The potential price of gene-based drugs for hemophilia B, under development at Spark, UniQure and other companies, could climb well into seven figures. A drug that cures the excessive-bleeding condition in a single dose would be priced at $4 million to $6 million if the manufacturer pegged it to the lifetime costs of current treatments, according to Troyen Brennan, chief medical officer of CVS Health Corp.
In an article he co-authored in the journal Nature Biotechnology last year, Brennan proposed a model in which payments would be made over time only if effectiveness was sustained.
Express Scripts’ Miller doubts all insurers would buy into that idea. And unless everyone agreed, when a patient switches plans, the new insurer could stop paying.
Drugmakers also wonder who would guarantee payments if patients don’t return to hospitals or doctors regularly to monitor effectiveness, said Nick Leschly, CEO of Bluebird, which has shown promising results in early gene-therapy trials for sickle cell disease and beta thalassemia, another blood disorder.
UniQure’s Glybera, approved in Europe to treat a dangerous genetic inability to process fat, has a list price of about 830,000 euros ($906,000), according to its marketing partner Chiesi Farmaceutici SpA.
Although UniQure hasn’t suggested pay-for-performance for Glybera, that model is being discussed for its developing hemophilia therapy, whose performance can be more easily measured, CEO Joern Aldag said in an interview.

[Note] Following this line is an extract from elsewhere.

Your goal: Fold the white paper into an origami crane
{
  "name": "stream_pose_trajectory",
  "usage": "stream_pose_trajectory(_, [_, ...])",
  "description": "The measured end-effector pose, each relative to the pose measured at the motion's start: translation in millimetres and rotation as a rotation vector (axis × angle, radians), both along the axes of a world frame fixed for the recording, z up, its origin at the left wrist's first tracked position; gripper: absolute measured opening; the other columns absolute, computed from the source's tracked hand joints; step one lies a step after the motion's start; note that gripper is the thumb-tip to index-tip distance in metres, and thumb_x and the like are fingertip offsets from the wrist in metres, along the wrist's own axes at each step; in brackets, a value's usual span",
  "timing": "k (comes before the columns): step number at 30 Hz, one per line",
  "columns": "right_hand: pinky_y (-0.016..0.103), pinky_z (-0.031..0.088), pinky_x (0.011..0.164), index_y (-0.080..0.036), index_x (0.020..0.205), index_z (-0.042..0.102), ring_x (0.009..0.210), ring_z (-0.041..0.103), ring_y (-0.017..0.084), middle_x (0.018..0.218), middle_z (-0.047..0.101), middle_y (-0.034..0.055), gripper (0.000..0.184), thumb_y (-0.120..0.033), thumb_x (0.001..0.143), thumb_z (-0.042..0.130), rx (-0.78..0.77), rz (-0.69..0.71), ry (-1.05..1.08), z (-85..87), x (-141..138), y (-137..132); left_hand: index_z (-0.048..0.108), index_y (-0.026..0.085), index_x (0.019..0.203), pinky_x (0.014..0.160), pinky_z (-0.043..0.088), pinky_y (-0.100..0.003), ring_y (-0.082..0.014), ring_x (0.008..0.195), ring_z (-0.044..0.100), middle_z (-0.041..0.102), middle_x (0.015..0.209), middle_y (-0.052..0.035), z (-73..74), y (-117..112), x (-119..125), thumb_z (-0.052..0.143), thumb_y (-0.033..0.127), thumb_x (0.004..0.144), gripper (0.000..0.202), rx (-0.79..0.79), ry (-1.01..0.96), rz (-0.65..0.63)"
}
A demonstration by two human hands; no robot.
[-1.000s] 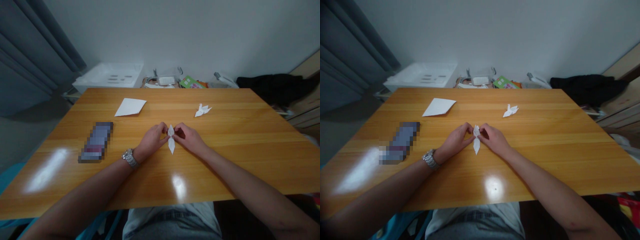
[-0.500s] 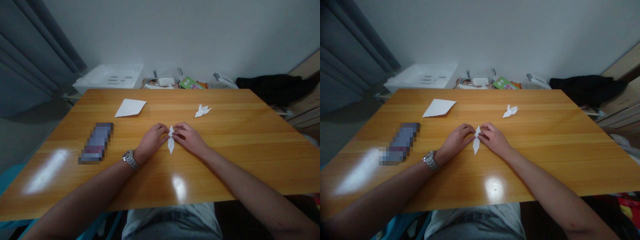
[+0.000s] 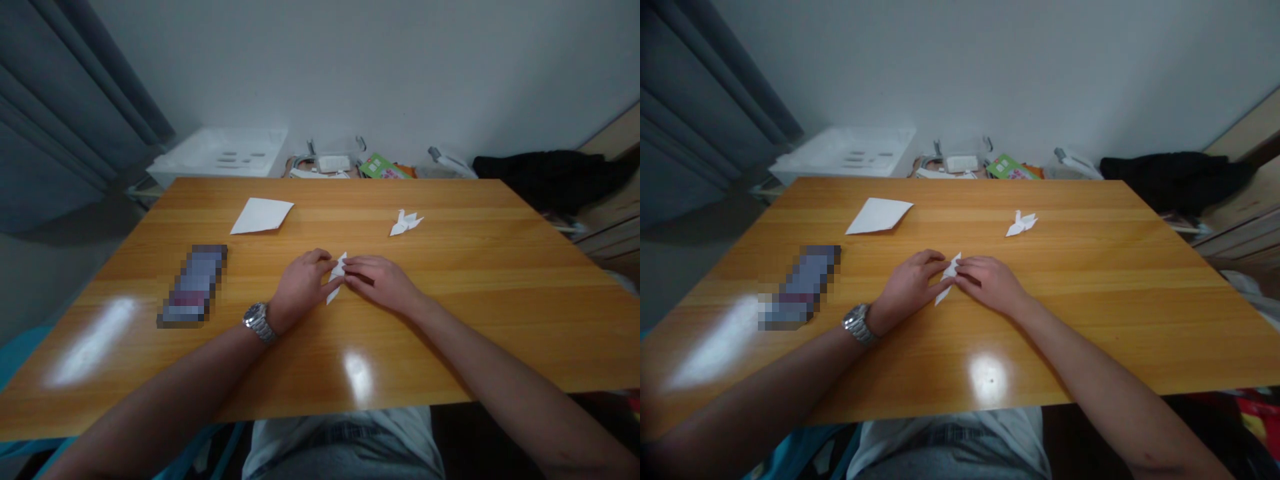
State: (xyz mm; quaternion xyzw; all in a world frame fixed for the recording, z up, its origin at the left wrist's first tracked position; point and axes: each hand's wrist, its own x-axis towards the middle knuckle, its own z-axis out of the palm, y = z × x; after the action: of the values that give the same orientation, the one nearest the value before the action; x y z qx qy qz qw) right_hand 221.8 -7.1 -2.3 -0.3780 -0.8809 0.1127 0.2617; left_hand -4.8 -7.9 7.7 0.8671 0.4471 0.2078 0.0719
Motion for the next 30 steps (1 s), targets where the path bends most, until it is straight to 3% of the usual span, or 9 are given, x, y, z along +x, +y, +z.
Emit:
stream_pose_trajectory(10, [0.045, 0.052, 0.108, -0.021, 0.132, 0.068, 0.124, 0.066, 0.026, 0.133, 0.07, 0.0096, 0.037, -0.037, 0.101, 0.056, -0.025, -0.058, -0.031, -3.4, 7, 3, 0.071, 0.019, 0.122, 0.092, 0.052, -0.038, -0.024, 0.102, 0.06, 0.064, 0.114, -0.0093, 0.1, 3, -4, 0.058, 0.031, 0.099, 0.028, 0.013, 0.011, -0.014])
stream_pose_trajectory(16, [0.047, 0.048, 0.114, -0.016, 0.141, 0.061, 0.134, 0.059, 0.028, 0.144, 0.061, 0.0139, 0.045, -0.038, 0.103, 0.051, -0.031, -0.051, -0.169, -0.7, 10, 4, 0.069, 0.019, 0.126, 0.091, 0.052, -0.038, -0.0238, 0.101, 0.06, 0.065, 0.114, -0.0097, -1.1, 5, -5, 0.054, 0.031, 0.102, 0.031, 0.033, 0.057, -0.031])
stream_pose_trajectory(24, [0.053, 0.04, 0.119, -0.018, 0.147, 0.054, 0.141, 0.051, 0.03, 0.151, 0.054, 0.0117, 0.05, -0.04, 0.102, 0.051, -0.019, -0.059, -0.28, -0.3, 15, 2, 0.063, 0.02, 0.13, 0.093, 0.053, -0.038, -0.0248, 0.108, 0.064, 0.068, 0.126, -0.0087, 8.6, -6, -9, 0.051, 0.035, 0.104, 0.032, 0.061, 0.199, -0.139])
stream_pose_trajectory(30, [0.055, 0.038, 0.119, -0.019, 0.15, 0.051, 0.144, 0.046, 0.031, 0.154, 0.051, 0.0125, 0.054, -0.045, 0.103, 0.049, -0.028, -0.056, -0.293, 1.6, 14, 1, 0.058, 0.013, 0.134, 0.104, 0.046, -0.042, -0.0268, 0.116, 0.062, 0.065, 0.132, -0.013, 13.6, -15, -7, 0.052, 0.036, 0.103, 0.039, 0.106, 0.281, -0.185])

Anirban Basu, a professor at the University of Washington, has proposed that the U.S. Medicare program for the elderly should subsidize gene-therapy treatments. Under this system, when a private health insurer paid for a gene therapy they would be given a bond, dubbed a “HealthCoin” by Basu, that could be passed from one insurer to another and sold to Medicare once the patient turns 65.
“At the end of the day, all patients would transition into Medicare, and Medicare would reap the benefits of having healthy patients,” Basu said.